A partir de 2002, a cidade organizou um plano de ação ambiental, com objetivo de estabelecer mudanças e propor projetos que melhorassem a vida da cidade. Definiram 52 mil hectares de áreas agrícolas, outros 87.880 que precisam ser preservados, fizeram levantamento de flora e fauna, dos 41 parques – 7.900 hectares de áreas verdes. A prefeitura adquiriu 567 há de reservas e outras 547 foram transformados.
O problema de Roma é o crescimento irregular, não planejado, lição que conhecemos muito bem. O plano prevê certificação na construção de edifícios – consumo de energia e localização, perto do metrô ou trem.
Retirada dos carros do centro, troca de 800 mil veículos, menos poluentes, incentivo ao transporte público – 400 ônibus movidos a gás, 30 elétricos, aumento das linhas de metrô. 98% da água é tratada, embora o rio Tigre continue poluído, mas há uma perda muito grande na distribuição. Definiram uma redução de 6,5% na emissão de gás carbônico até 2012. A preocupação dos romanos atuais é recente, conforme Mauro Efetti, nas questões ambientais e sustentáveis. Somente 22% do lixo é reciclado.
Cultura no ex-lixão
Sobre a estabilidade das cidades européias, o economista Ignacy Sachs trouxe à discussão um número fundamental: 90 milhões de europeus emigraram desde o século XIX, além disso, passaram por duas guerras mundiais, onde morreram outros milhões de pessoas. Pelo menos a metade dos europeus construiu os Estados Unidos, recebeu na mesma época 45 milhões de imigrantes.
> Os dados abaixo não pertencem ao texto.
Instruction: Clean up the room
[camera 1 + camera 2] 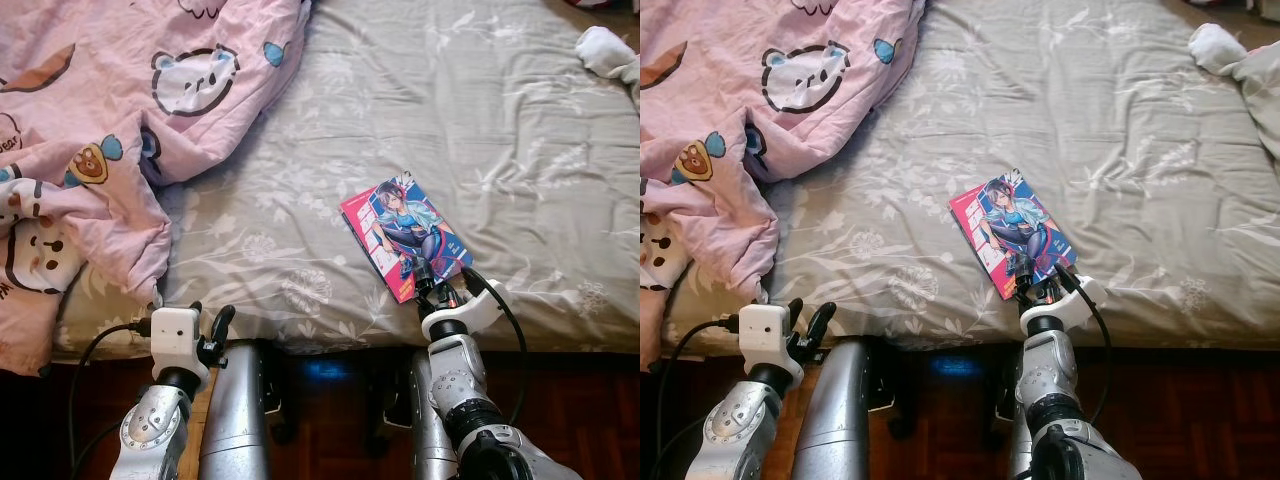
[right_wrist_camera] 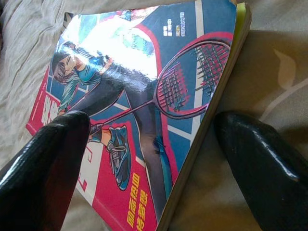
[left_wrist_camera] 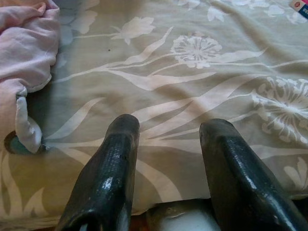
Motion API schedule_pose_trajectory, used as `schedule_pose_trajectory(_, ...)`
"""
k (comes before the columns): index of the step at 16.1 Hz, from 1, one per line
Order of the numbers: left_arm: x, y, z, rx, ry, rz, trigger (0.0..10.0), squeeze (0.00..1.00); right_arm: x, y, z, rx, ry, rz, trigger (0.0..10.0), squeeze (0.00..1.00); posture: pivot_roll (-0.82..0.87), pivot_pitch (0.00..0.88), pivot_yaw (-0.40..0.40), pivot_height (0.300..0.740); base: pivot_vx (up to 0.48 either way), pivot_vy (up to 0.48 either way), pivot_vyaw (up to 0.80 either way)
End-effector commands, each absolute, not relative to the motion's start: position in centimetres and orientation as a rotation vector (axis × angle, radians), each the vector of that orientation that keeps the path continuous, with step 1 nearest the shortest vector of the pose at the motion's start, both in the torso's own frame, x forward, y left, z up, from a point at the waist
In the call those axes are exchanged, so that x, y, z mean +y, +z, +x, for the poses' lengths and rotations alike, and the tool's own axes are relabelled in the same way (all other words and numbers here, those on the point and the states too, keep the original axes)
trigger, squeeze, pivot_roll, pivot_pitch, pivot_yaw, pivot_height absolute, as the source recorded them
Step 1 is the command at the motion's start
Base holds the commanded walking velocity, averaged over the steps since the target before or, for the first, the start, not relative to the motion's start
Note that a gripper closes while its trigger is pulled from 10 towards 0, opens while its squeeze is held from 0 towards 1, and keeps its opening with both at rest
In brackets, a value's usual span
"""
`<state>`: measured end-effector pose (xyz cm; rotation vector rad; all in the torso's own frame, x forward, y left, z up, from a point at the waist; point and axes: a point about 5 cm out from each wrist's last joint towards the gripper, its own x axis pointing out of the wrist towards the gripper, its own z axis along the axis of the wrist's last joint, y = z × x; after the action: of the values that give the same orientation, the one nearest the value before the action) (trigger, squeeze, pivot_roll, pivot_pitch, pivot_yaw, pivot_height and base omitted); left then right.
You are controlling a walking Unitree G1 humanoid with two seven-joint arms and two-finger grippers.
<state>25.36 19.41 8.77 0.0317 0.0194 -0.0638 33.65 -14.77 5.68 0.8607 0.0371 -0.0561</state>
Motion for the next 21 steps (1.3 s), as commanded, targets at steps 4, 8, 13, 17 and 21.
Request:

O melhor exemplo de projeto sustentável e inovador foi apresentado por Charles Mathieu Brunelle, diretor da Cidade do Circo La Tohu, em Montreal, (Canadá). Num antigo lixão da capital canadense, onde moram 65 mil pessoas de 45 etnias diferentes, eles construíram um projeto cultural sustentável, com o apoio dos governos locais e nacional, além de outras organizações. Um dos circos é o mais famoso – Cirque du Soleil. A mudança tem que ser cultural, disse ele, e envolver todo mundo. Não tem cidade sustentável, sem cidadãos sustentáveis.
Óbvio, que eles investiram 73 milhões de dólares, incluindo a construção de prédios, que não tem ar condicionado, funciona com energia elétrica produzida pelo metano acumulado no aterro sanitário. Um movimento multicultural que treina e emprega até hoje, gente da comunidade, e se transformou em exemplo mundial.
Última informação: Porto Alegre, a sede da Conferência Mundial sobre Desenvolvimento de Cidades, bateu o recorde em 2007 no número de homicídios – 430 – com um crescimento de 57% entre as capitais do país.